# Can't wait for my Ultra Tahiti Clam



## Rookie2013 (Jan 17, 2013)

Hi I am looking for some blue/green Clam. Please let me know if any available. Pm me pics / apprx size and pricing. Thank you.


----------



## Rookie2013 (Jan 17, 2013)

Admin kindly close this thread I was able to purchase a clam from Bigshow.
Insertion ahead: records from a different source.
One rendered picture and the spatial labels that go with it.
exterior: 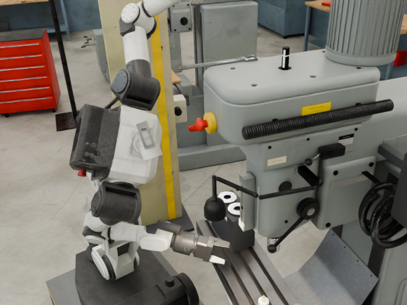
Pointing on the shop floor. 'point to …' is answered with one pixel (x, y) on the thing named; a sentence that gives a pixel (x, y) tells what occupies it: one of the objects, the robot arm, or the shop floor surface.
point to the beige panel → (172, 166)
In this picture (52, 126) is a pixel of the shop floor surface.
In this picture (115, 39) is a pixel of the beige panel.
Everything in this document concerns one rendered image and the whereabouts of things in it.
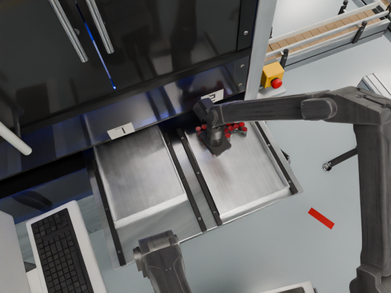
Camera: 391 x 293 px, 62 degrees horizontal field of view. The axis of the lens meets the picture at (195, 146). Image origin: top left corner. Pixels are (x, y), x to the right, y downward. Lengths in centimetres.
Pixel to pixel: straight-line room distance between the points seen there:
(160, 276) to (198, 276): 143
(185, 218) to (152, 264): 57
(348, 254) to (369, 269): 139
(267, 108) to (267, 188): 45
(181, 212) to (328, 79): 180
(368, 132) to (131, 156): 85
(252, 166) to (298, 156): 107
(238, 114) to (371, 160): 36
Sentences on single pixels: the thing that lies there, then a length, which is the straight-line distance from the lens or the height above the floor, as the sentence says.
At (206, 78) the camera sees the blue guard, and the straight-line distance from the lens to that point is 107.
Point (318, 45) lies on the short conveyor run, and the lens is 151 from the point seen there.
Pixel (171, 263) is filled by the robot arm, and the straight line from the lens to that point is 57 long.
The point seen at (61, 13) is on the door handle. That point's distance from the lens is 70.
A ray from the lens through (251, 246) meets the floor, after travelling 202.
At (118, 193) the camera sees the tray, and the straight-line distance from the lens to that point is 120.
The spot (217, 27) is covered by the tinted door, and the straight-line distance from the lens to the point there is 94.
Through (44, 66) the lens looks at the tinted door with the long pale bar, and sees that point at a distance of 88.
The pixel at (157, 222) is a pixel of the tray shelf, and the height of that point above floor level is 88.
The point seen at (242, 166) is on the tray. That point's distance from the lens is 120.
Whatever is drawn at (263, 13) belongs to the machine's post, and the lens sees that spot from 98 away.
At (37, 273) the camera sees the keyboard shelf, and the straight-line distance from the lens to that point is 134.
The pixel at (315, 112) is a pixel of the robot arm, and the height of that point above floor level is 144.
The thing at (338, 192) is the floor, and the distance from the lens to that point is 223.
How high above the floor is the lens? 198
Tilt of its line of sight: 64 degrees down
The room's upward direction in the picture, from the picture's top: 7 degrees counter-clockwise
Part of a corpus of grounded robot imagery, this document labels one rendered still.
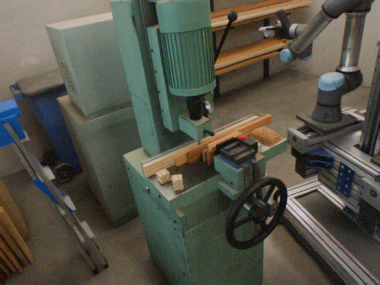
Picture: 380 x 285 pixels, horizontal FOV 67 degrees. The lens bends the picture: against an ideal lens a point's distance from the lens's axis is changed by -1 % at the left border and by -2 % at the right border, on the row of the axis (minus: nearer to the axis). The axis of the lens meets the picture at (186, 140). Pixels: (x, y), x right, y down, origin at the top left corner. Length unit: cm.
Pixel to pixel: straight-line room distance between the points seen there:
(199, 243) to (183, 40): 79
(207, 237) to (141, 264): 85
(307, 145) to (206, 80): 79
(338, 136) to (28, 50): 268
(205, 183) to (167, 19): 58
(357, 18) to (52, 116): 226
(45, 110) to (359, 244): 241
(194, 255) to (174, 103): 63
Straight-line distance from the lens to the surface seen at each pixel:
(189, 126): 115
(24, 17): 314
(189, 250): 125
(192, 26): 96
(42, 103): 264
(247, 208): 108
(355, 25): 165
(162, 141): 133
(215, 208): 119
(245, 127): 134
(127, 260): 208
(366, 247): 188
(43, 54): 318
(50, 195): 166
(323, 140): 168
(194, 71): 99
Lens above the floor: 157
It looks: 30 degrees down
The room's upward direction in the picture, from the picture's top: 8 degrees counter-clockwise
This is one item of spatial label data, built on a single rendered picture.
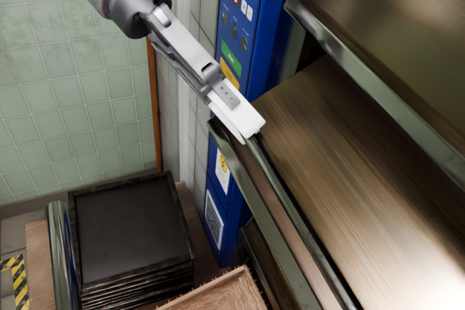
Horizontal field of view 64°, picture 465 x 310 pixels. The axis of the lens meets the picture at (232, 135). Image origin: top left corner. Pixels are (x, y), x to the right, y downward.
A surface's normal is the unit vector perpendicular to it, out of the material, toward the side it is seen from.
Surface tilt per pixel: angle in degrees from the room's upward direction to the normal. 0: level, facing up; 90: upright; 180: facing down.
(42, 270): 0
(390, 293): 30
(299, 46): 90
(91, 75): 90
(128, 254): 0
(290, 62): 90
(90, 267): 0
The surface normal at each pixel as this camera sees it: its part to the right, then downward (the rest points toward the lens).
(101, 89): 0.39, 0.69
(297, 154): -0.38, -0.48
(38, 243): 0.09, -0.69
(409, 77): -0.83, -0.03
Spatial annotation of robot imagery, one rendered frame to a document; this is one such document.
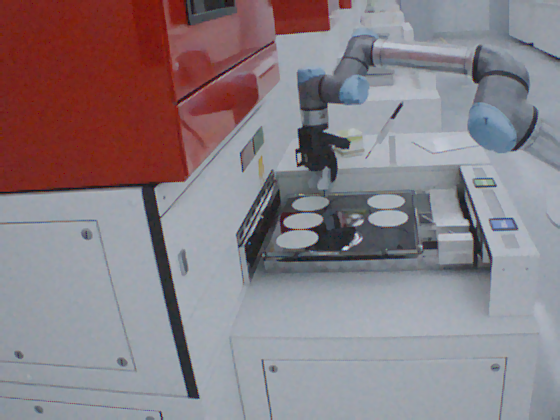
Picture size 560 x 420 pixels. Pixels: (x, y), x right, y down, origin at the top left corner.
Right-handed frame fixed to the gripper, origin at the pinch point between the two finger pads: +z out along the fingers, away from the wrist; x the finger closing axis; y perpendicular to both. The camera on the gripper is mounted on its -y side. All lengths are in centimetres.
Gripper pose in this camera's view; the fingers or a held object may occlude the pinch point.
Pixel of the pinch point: (326, 191)
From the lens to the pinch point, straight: 162.1
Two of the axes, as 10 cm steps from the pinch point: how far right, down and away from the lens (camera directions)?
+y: -7.3, 3.3, -5.9
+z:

Thank you for looking guys very excited got a gorgeous ultra Tahiti clam.


Sent from my iPhone using Tapatalk


----------



## 4pokguy (Apr 27, 2011)

pics or it didn't happen


----------



## Rookie2013 (Jan 17, 2013)

4pokguy said:


> pics or it didn't happen


Yes it did I will receive it 2morrow.


----------



## silent1mezzo (Jun 24, 2014)

*Patiently waiting for pictures promised two days ago*


----------



## Rookie2013 (Jan 17, 2013)

silent1mezzo said:


> *Patiently waiting for pictures promised two days ago*


Hahahah sure I will take some clicks tonite been busy lately


----------



## Rookie2013 (Jan 17, 2013)

Here are some pics taken by my cellphone. The pics just doesn't do justice























Sent from my iPhone using Tapatalk


----------



## Rookie2013 (Jan 17, 2013)

here are some new pics of the clam...

ULTRA TAHITI MAXIMA 






AND HERE IS A PICTURE OF MY SQUAMOSA


----------



## Cichlidrookie (Apr 6, 2014)

Beauties, nice scores. They look amazing. 

Did you get that Squamosa from big Al's Mississauga?


----------



## Rookie2013 (Jan 17, 2013)

Cichlidrookie said:


> Beauties, nice scores. They look amazing.
> 
> Did you get that Squamosa from big Al's Mississauga?


Hi Cichlid 
Yes the Squamosa is from Big als I bought about I think a month and a half ago and the Tahiti Maxima is from Bigshow I bought last week...The Tahitis are Expensive but they r a True Beauty....


----------